Nurkic will be eligible to become a restricted free agent in July, 2018, so the Blazers have essentially delayed making a final decision on how to handle their starting center’s extension for a year if Nurkic succeeds in Portland. If Nurkic fails and the Blazers let him walk next year, they will have turned a player they could not afford to keep (Plumlee) into a player on a cheap rookie deal (Grizzlies first round pick).

Nurkic’s salary this season is also lower than Plumlee’s, meaning the Blazers will stay barely below the luxury tax in 2017 and avoid the stiff repeater penalty in 2018. Overall, this trade is a salary cap win in the immediate future.

That said, it does not change that for a team with a sub-.500 record, the Blazers are still in dire straights from a payroll perspective. Unless more changes are made, they will still be deep into the luxury tax next season, which significantly limits their ability to make transactions that could improve the team.

Unfortunately, it will be an uphill battle to make enough additional changes to get back to a reasonable cap situation. The Blazers are reportedly hesitant to trade Damian Lillard and CJ McCollum and unable to trade Evan Turner or Meyers Leonard unless they sweeten a deal with a draft pick. Outside of Allen Crabbe, and possibly Maurice Harkless, the Blazers will have difficulty shedding significant salary without sacrificing other assets.

All of this is to say that President of Basketball Operations Neil Olshey likely overplayed the “Tristan Thompson Corollary” to the salary cap rules (i.e. once you’re certain to be over the cap spend as much as possible to increase trade flexibility) last summer. It is not hard to imagine a scenario in which the Blazers signed Jeremy Lin ($11.5 million) or Gerald Henderson ($9 million) instead of Evan Turner ($16.4 million). Contracts similar to those would have been imminently tradeable and, realistically, having Henderson, Lin, or a similar player instead of Turner would not have affected the team’s win total significantly. In this scenario, Olshey would have at least two options to acquire more assets and significantly reduce the team’s tax payment: 1) Trade Crabbe, 2) Trade Lin/Henderson/Other player, or 3) Trade both.* Instead, he now has one realistic option: Trade Crabbe.
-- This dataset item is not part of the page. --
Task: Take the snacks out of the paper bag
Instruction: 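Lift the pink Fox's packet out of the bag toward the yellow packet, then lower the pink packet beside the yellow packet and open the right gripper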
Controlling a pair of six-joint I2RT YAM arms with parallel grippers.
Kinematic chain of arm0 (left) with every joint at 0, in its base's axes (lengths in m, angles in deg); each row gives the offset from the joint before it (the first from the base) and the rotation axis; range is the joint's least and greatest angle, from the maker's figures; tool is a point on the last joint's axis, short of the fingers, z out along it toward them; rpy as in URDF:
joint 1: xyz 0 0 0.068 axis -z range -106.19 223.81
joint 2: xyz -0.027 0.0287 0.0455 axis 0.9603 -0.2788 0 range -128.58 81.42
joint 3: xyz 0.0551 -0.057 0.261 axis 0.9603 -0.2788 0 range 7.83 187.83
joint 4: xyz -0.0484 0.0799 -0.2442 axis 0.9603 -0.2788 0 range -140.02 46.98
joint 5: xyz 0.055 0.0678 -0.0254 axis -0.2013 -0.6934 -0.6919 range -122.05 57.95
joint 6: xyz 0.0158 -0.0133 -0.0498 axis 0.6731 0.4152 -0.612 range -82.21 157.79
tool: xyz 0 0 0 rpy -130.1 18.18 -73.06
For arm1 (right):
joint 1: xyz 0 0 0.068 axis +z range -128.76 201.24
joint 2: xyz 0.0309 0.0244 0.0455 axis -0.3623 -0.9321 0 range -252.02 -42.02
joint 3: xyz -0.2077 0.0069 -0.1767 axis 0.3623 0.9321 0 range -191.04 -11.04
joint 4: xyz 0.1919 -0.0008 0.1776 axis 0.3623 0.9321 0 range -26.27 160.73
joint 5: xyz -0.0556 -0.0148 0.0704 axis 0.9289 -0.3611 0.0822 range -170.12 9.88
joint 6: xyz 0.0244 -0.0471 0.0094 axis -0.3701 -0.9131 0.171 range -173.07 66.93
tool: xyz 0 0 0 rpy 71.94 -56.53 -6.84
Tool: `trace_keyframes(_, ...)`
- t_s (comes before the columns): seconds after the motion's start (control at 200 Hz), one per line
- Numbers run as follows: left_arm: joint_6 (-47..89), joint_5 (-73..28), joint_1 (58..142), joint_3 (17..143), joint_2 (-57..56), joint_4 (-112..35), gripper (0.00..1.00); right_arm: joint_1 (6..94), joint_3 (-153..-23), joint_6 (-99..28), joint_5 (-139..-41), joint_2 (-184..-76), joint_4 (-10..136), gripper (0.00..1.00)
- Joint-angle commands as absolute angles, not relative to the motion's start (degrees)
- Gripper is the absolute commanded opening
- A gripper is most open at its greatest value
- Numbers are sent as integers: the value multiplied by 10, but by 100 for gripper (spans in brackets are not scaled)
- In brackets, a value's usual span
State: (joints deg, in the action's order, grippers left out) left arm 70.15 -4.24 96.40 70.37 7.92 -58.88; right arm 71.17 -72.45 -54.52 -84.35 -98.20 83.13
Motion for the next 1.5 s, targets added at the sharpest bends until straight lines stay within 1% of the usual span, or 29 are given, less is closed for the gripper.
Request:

Overall, a slightly less aggressive 2016 free agency period would have resulted in more flexibility right now. That reality means, from strictly a salary perspective, the Plumlee/Nurkic deal is a nice Band-Aid but several more moves are needed to give the Blazers true flexibility in the future.


* There’s actually a fourth option if we want to go totally down the rabbit hole: Hold off on extending CJ, while also trading Crabbe and player-signed-instead-of-Turner for picks/rookie contracts. Under that scenario, the Blazers suddenly have more than $10 million in cap space this summer. And that’s ignoring Meyers Leonard’s contract entirely. But this scenario is a “Bill Simmons on the trade machine” level of hypothetical.